Well, almost all Thomas Cook owned entities of any kind in numerous countries has just been forced to insolvency declarations, causing an avalanche of problems. But, anyway, the package tour — as invented by Thomas Cook in 1841 — is not dead, I suppose. But it will become a luxury.
There is a lot of bullshitting everywhere in the last days, as so-called experts express their opinions about the fall of the mightiest and oldest (grounded 1841!) travel agencies in the world. If you bother to consider the knowledge of the financial markets experts seriously, you might even get more pessimistic about the sanity of this world leaders and, especially, of their advisers.
Anyway, until they let you believe you should book all your travels “in internet”, just because they say it is “modern” and “in fashion” to do so, consider meeting a travel agent in person. If everything goes well, your impersonal booking via an anonymous, but how fancy-designed web page will be another success in your private or professional life. But if something goes wrong, you will utterly regret you have no chance to meet and speak face-to-face with a friendly travel agent conveniently resident on the corner of the high street of your town… And shutting down a web site with an associated call center (if any…) would be even much easier — and very brutal to the customers. My dearest lost her job as Thomas Cook travel agent, or, better said, Thomas Cook lost my dearest as a loyal employee. But her bureau is open as usual, phone calls answered and even the most angry customers taken care of.
And, if you think that the death of a company earning its profits mostly from so climate-unfriendly air-travels is a good thing, think maybe also of the consequences of relegating the decision-making from the hands of a company based in the western world — but acting worldwide — to the hands of very local enterprises all over this poorly governed planet.
This said, it is very sad that, even if you are not so quite aware of this fact, most people have just definitely given up the fun of traveling to the hands of banks, insurances, impersonal internet companies and all these financial markets.

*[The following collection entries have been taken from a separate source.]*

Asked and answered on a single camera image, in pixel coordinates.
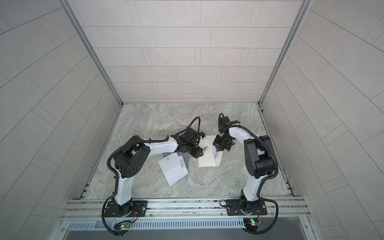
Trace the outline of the cream envelope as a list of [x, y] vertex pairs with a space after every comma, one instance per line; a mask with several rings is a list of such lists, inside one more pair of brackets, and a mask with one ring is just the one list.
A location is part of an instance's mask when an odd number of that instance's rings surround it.
[[199, 167], [218, 167], [221, 164], [223, 151], [218, 151], [213, 145], [216, 136], [206, 136], [199, 147], [203, 149], [203, 155], [198, 158]]

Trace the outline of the white glue stick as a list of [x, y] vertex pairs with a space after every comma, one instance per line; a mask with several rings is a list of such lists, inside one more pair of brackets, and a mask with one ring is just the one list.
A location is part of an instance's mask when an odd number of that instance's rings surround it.
[[187, 170], [185, 159], [182, 155], [178, 155], [183, 171]]

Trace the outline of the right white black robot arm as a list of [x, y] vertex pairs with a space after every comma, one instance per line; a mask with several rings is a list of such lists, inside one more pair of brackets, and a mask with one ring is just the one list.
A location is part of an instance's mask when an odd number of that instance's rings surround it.
[[229, 151], [238, 141], [244, 147], [245, 165], [249, 173], [247, 184], [241, 192], [239, 204], [244, 213], [250, 214], [263, 206], [260, 196], [266, 180], [277, 176], [279, 167], [269, 136], [257, 136], [242, 126], [239, 121], [231, 121], [224, 114], [219, 114], [220, 134], [213, 142], [213, 149], [218, 153]]

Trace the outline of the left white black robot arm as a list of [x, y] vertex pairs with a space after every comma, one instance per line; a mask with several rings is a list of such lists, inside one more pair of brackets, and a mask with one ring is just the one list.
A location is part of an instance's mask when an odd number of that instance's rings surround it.
[[197, 159], [203, 156], [199, 143], [205, 137], [204, 132], [197, 132], [192, 128], [161, 140], [146, 140], [138, 135], [131, 137], [107, 160], [108, 168], [116, 175], [113, 199], [119, 206], [132, 201], [134, 176], [141, 170], [148, 157], [164, 153], [189, 153]]

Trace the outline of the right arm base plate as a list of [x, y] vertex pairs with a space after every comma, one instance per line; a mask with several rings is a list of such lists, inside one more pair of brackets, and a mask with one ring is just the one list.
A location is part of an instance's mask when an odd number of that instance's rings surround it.
[[265, 216], [268, 214], [265, 202], [260, 199], [253, 202], [246, 199], [226, 200], [225, 207], [228, 216]]

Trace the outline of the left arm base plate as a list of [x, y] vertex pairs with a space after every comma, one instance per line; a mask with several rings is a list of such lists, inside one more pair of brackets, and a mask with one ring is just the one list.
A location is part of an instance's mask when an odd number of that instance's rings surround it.
[[124, 205], [119, 205], [115, 199], [112, 199], [103, 208], [104, 216], [107, 218], [117, 217], [144, 217], [146, 214], [147, 201], [128, 201]]

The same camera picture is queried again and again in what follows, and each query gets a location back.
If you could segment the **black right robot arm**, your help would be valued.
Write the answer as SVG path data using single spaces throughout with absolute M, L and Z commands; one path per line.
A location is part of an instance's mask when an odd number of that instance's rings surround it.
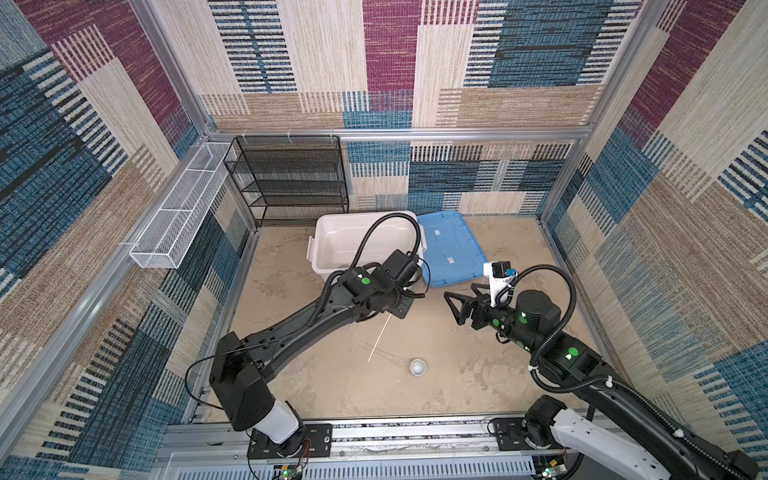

But, somehow, I do believe the package tour is not dead. I do believe people on holidays would always feel they need guides, travel agents, taxi drivers, room maids, flight attendants, friendly receptionists and that travel agents’ knowledge organizing everything in advance. But, I suppose, this kind of service will have to be treated more and more as a true-blue luxury.
And the banks have just killed one of the most knowledgeable and trustworthy companies in the world committed to the good old ways. Or, at least, having a potential to influence the world tourism as it is.